We bemoan the injustice of being left on read. But perhaps missed connection is just a part of being a human on the internet.

By Kyle Chayka

Any new technology created for the purpose of human connection also creates an opportunity for novel forms of missed connection: the envelope returned to sender, the unanswered phone call, the forlorn voice mail. We replace face-to-face interaction with layers of mediation, each with its own chance of breakdown. The fear of losing touch is rooted in human nature; in eleventh-century Japan, women of the imperial court fretted in the hours following a tryst, as they waited for the customary morning-after poem from their lover. Proust wrote that the “silence of the person one loves” is “more cruel than the silence of prisons.” Social media, which was supposed to bring humanity closer together, has also created a smorgasbord of new ways to be rejected—D.M.s left on read, posts gone unliked, friends unfriended—that can engender the age-old fear of being ignored. Facebook users might recall a time when a declined friend request or unrequited poke could be sources of anxiety. But worse than blatant rejection is the absence of any signal, the total disappearance of the other party. This vanishing act, called “ghosting,” has become a persistent feature of twenty-first-century life. Dominic Pettman, a cultural theorist and professor of media at the New School, in New York City, examines this contemporary phenomenon in “Ghosting: On Disappearance,” a slim new monograph published this month by Polity. “Just as we inevitably invented the car crash when we invented automobiles, we also created ghosting when we created the internet,” Pettman writes.

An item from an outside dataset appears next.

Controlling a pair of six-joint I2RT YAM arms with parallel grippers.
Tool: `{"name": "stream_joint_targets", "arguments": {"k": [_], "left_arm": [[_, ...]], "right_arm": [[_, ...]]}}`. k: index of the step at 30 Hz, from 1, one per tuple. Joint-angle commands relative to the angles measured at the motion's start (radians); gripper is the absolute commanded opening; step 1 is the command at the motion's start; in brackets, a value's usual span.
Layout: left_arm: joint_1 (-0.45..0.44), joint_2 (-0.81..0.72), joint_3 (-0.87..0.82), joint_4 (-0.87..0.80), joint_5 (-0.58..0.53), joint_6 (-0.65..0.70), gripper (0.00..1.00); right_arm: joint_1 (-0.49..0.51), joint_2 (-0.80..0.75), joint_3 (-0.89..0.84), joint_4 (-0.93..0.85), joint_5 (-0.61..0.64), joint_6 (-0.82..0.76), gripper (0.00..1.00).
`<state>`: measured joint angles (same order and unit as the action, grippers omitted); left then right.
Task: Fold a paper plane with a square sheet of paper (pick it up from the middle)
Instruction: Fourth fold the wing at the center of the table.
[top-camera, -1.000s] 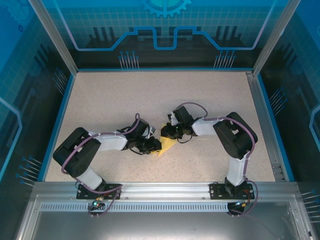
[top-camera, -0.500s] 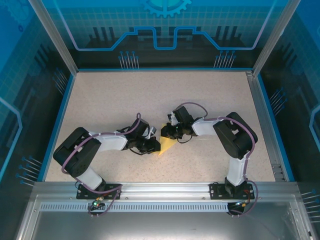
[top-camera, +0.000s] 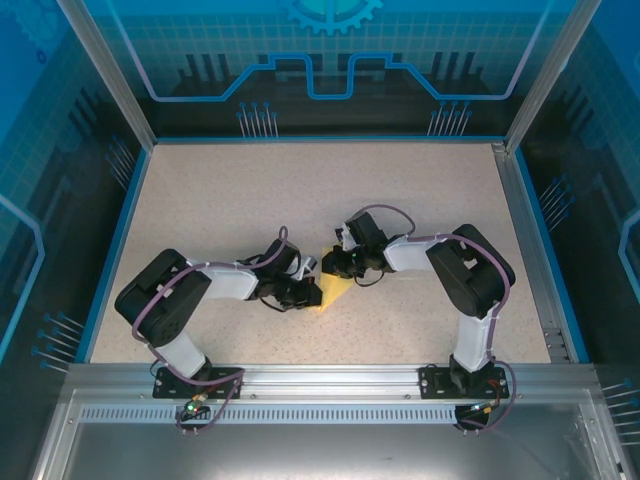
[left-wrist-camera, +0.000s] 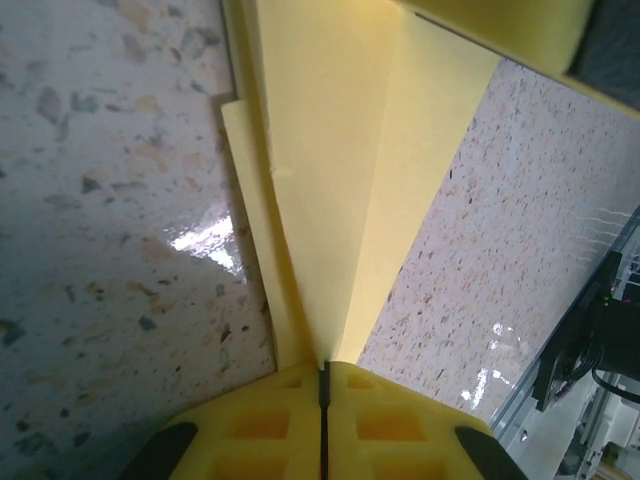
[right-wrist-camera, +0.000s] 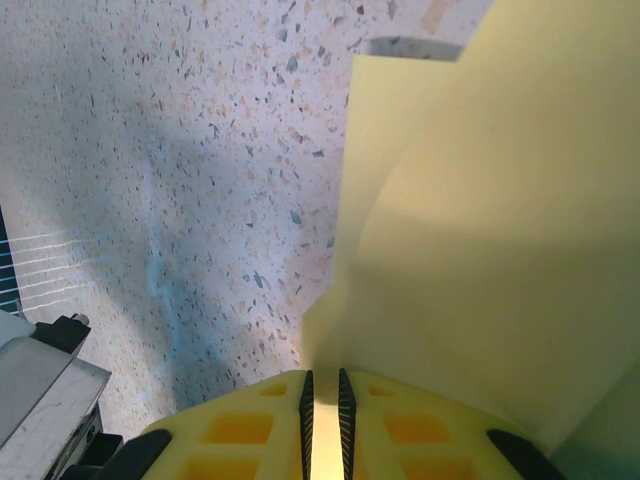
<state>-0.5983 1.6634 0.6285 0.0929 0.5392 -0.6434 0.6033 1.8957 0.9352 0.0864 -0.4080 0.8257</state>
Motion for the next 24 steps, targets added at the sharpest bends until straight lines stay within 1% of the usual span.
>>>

Ghosting most often describes an unexpected cliff appearing along the meandering path of dating life: one is suddenly abandoned by a prospective romantic partner. Conversation stops abruptly; texts or app messages go unanswered without excuse or explanation. Smartphones, always online, offer the possibility of 24/7 contact with a love interest, even if they are a relative stranger; the act of ghosting closes the channel without any recourse. Ghosters become unreachable phantoms; the ghostee may feel as though they’re facing none other than the impetuously grinning ghost emoji. But Pettman describes ghosting as an experience that transcends places like Hinge. “At a certain age, we have all been ghosted at some point in our lives. Indeed, we’ve all likely ghosted somebody in turn,” he writes. The author means this in the larger sense of abandonment—of a parent, of a friend, or even of a boss. We may aspire not to ghost, knowing the pain it causes, but technology has made ghosting, in its many forms, all but inevitable.